Reply Tue 27 Jan, 2009 06:20 pm
@Catchabula,
Advice for attracting women:

1. Clean yourself.
2. Money helps.
3. Project yourself.

Advice to Forming a relationship:

1. Communicate Constantly and honestly.
2. Reflect.
3. Express your feelings whenever you can.

This list may seem shallow in describing male and female bonding, but its worked for me and has produced some of the best times in my life.

peace and love....... and lust:sly-dog:
 
xXKanpekiXx
 
Reply Tue 27 Jan, 2009 08:19 pm
@Bonaventurian,
LOL As a girl, these posts are very entertaining. It varies from girl to girl, but most of us like people who actually ask us how we're doing, guys who can hold an intelligent conversation.
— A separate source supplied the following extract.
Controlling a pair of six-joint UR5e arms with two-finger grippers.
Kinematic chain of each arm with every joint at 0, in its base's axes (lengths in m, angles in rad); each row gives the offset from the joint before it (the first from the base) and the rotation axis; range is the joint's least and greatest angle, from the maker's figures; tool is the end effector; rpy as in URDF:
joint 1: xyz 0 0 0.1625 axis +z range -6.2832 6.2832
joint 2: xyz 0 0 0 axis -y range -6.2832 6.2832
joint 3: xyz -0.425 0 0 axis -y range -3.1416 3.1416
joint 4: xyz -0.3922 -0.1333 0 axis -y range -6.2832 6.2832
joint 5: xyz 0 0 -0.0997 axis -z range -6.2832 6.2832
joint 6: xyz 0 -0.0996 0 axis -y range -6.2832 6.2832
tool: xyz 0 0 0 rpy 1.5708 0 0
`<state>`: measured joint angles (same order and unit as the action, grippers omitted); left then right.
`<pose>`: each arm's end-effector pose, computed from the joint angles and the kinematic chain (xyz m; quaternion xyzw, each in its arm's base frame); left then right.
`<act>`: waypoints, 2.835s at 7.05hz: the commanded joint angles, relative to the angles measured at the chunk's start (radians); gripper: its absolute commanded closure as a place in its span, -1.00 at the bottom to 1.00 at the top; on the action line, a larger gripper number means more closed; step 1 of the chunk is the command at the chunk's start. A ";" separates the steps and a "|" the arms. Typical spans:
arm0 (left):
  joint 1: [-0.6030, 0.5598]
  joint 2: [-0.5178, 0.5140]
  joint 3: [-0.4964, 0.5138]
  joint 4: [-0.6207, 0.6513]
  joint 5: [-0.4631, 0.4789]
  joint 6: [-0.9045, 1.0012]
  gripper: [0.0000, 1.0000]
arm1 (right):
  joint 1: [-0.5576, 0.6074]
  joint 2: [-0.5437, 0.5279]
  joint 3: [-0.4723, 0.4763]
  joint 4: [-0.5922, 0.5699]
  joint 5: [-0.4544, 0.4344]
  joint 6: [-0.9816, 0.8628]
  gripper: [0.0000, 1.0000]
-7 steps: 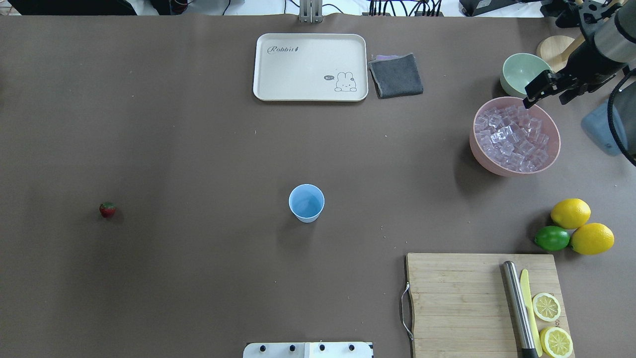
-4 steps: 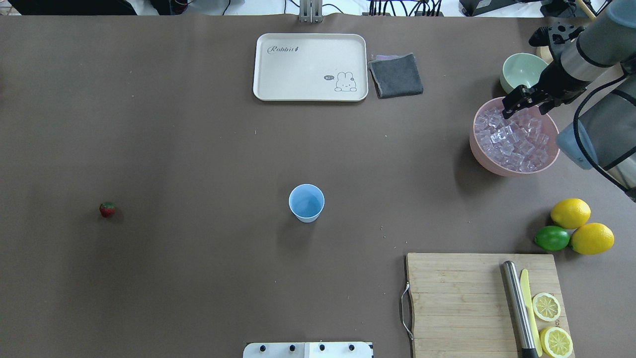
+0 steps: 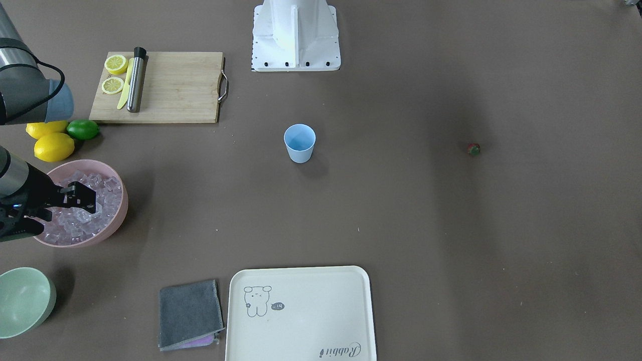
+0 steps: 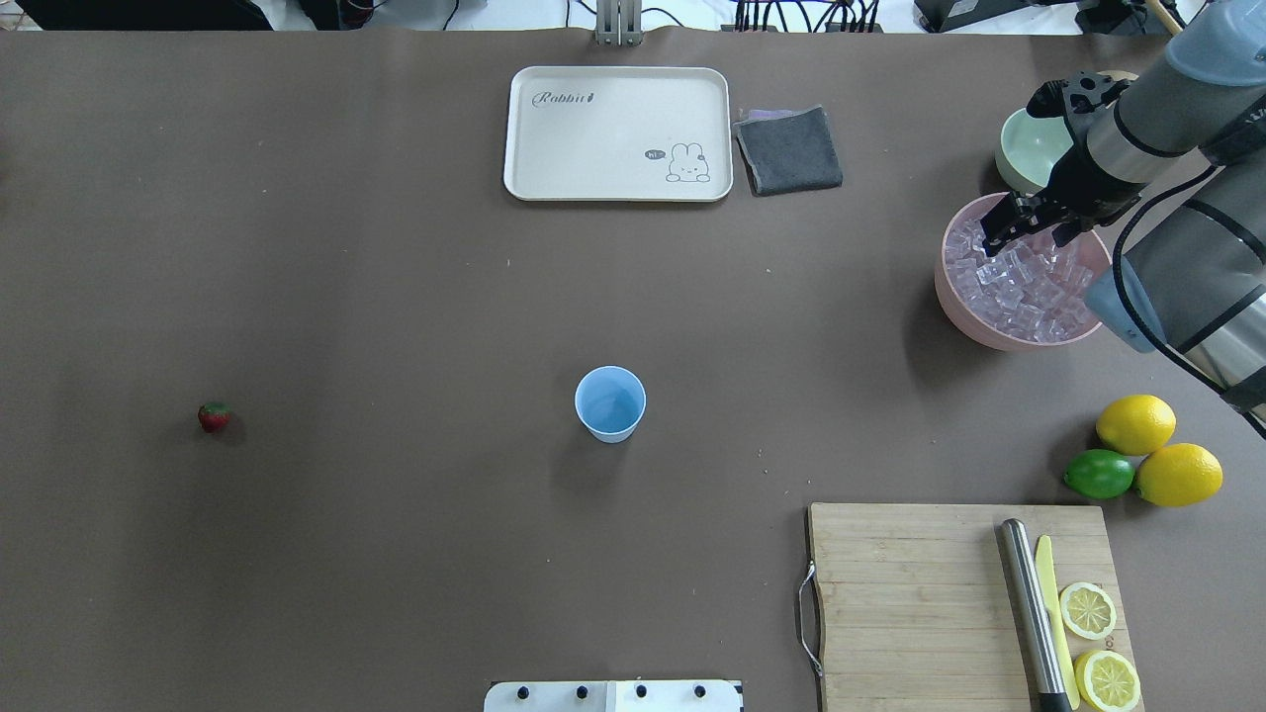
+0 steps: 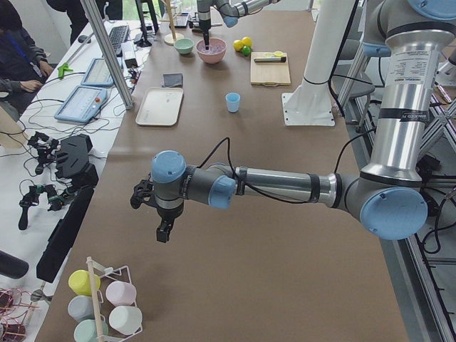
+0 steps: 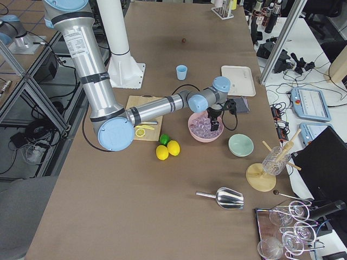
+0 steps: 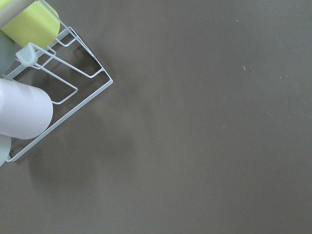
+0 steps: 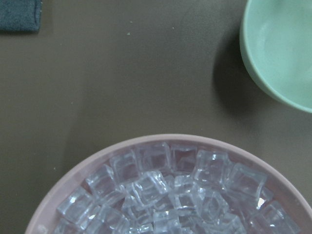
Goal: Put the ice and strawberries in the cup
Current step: 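Move the right gripper over the pink bowl of ice cubes, then lower the right gripper into the ice and close on a cube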
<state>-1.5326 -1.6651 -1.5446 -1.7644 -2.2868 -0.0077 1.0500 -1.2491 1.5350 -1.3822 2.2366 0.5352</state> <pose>-0.0470 -0.5493 0.6057 0.1142 0.3501 0.0599 0.9278 -0.2538 -0.5866 0.4792 0.0319 -0.3863 -0.0702 0.9192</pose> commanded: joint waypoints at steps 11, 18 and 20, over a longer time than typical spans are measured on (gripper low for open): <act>0.000 -0.001 0.004 -0.001 0.000 0.002 -0.96 | -0.019 0.016 -0.046 -0.001 -0.009 0.009 -0.39; 0.000 -0.004 0.004 -0.001 0.000 0.000 -0.96 | 0.001 0.023 -0.017 -0.011 0.021 0.000 1.00; 0.000 -0.004 0.004 -0.001 0.000 0.002 -0.96 | 0.091 0.013 0.046 -0.018 0.084 -0.065 1.00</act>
<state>-1.5325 -1.6689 -1.5401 -1.7656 -2.2872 -0.0067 1.0818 -1.2302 1.5408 -1.3961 2.2893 0.5209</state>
Everything in moderation. It's very attractive if a guy can express himself and communicate, but if he does it too often, it becomes bothersome and annoying. Everything in moderation, my friend. In the end, it doesn't matter much on the outside if you're inside is good enough. Smile Keep trying!
 
schloopfeng
 
Reply Wed 28 Jan, 2009 06:00 pm
@Bonaventurian,
Hello Again,
All you really need to do my friend is listen to "nothing else matters" black album track 8 .....answer is there ...surprised you missed it:shocked:
Cheers
TTFN
 
rambo phil
 
Reply Wed 28 Jan, 2009 09:36 pm
@Bonaventurian,
Subjectifying yourself to others online already raises questions on a few number of topics. Having yourself assured/reassured about your own aesthetics is piontless. Just because someone says you look good doesn't mean the next guy will and if you truly believe that then it reflects a lot about your own opinion about yourself. Why should ANYONE's opinion matter to you?
 
Abolitionist
 
Reply Thu 29 Jan, 2009 12:09 am
@Zetetic11235,
it's hard to make generalizations about what women want and it changes with different age groups.
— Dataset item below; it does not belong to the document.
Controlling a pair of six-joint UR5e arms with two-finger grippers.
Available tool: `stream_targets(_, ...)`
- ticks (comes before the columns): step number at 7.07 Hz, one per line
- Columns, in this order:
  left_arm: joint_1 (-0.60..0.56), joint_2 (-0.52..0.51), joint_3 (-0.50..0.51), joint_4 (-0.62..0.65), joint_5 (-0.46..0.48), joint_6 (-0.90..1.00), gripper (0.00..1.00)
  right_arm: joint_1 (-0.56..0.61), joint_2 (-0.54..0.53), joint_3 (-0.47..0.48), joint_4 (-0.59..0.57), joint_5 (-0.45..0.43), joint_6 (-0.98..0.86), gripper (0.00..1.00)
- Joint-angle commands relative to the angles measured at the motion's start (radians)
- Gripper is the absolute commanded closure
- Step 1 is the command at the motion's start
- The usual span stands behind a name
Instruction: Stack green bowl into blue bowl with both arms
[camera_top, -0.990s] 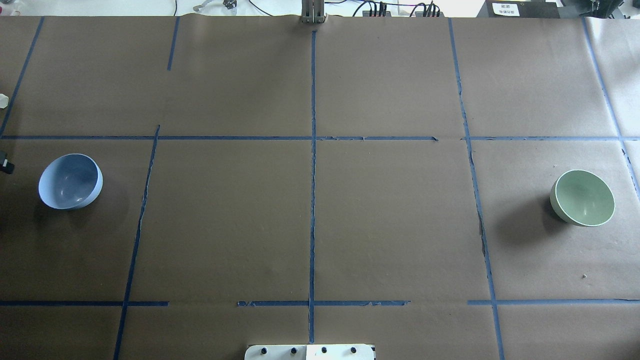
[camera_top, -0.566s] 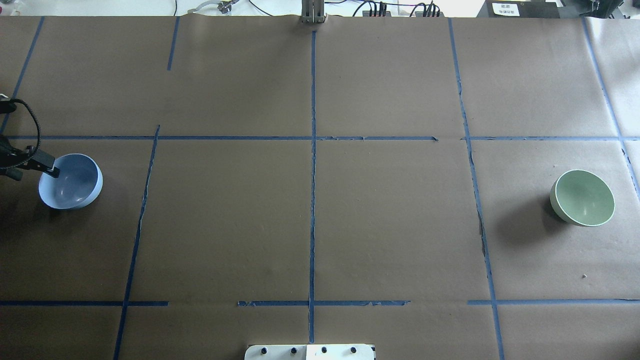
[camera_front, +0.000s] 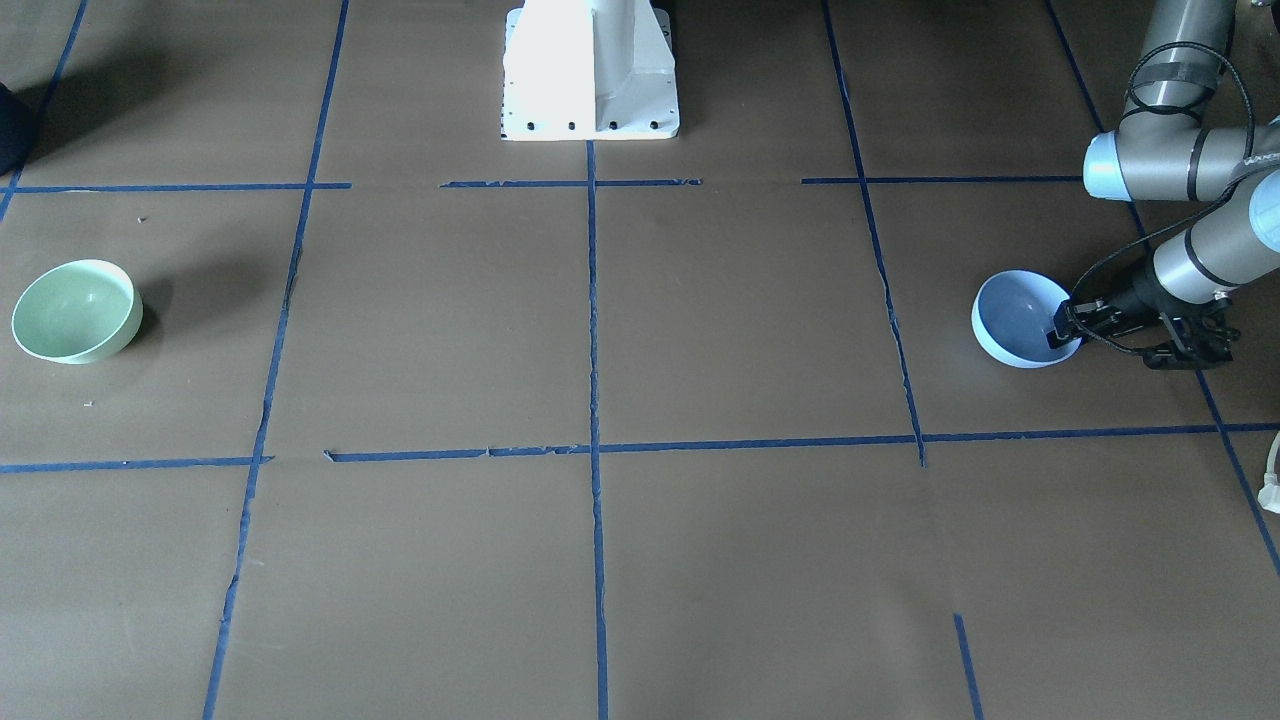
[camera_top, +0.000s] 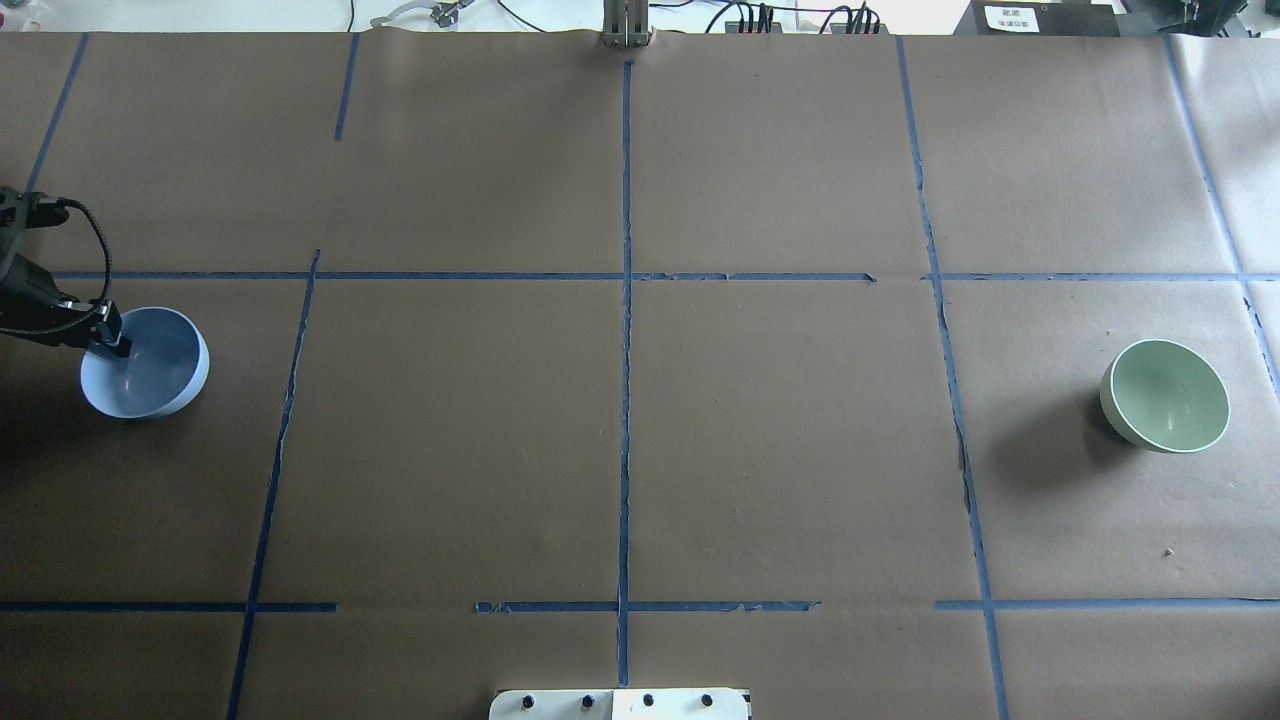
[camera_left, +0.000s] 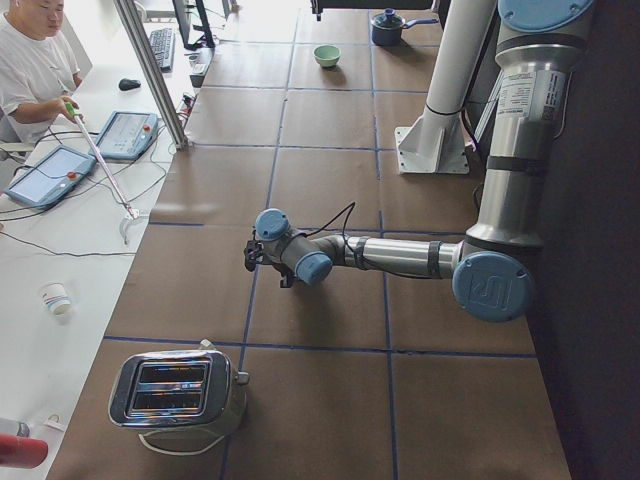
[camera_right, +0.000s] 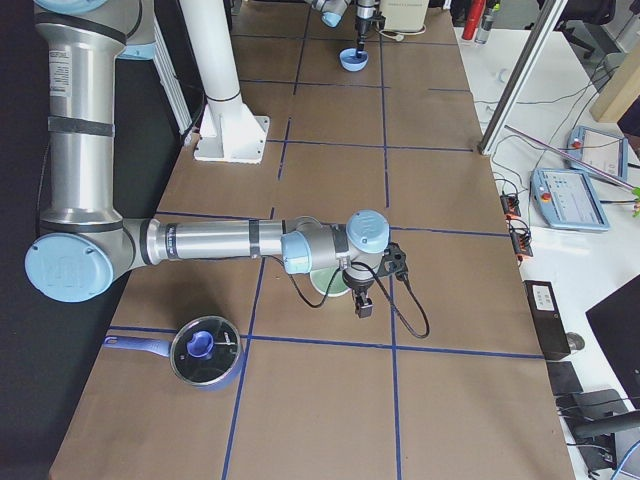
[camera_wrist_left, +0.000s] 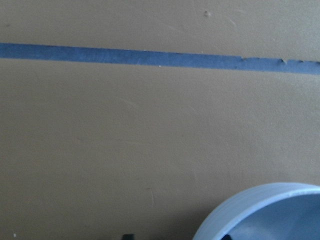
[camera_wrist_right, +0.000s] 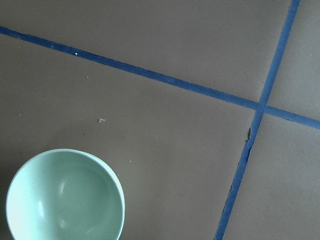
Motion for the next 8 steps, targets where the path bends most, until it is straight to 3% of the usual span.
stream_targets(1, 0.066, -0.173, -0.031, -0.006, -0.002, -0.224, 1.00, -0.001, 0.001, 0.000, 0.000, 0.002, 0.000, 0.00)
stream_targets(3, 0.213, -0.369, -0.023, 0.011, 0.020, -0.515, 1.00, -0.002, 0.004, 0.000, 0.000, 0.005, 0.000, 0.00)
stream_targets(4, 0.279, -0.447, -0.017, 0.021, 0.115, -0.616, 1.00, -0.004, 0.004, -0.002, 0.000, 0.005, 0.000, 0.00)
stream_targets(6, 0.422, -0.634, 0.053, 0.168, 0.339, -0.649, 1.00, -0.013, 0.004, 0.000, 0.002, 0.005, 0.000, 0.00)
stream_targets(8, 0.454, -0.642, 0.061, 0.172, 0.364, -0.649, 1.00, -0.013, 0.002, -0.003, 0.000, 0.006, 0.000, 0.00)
I've found that i'm simply unwilling to try to give them what they want, I feel that way about our culture in general (it's a rat maze without my best interests in mind) - so I don't have confidence and positive regard, and consequently not enough luck

but if your goal is to find dates and potential partners it's definately good for your odds to define the universal things that women want (especially in your target group)

by target group I mean mostly age and culture as well as their peer groups

here's a few generalizations that I believe in off the top of my head;

1. women tend to like men that their peers like
2. women tend to like men that make them feel comfortable and safe
3. they like them to be larger than them (especially taller)
4. they like them to appear and act confident in themselves
5. they like them to help them feel good about themselves
6. they like them to be positively responsive listeners
7. they like them to be regarded as successful by society
8. they like them to be good looking and healthy
9. they like them to be older and more experienced
10. they like them to be generous to them

there are some universal generalizations about what is considered good looking, the BBC has a section on the collected science on this so far
 
Dunkler Schatten
 
Reply Wed 29 Jul, 2009 04:59 pm
@Bonaventurian,
Well, smile more often, I'd say that. Other than that, I'd call you a very attractive guy. Your height and weight complement each other nicely from what I can tell, and your face is well formed. But don't worry, you probably aren't looking hard enough if you havent found a girlfriend yet.
 
Theaetetus
 
Reply Wed 29 Jul, 2009 05:01 pm
@Bonaventurian,
I am closing this thread. This does not belong on a philosophy forum regardless of what sub-forum it is posted in.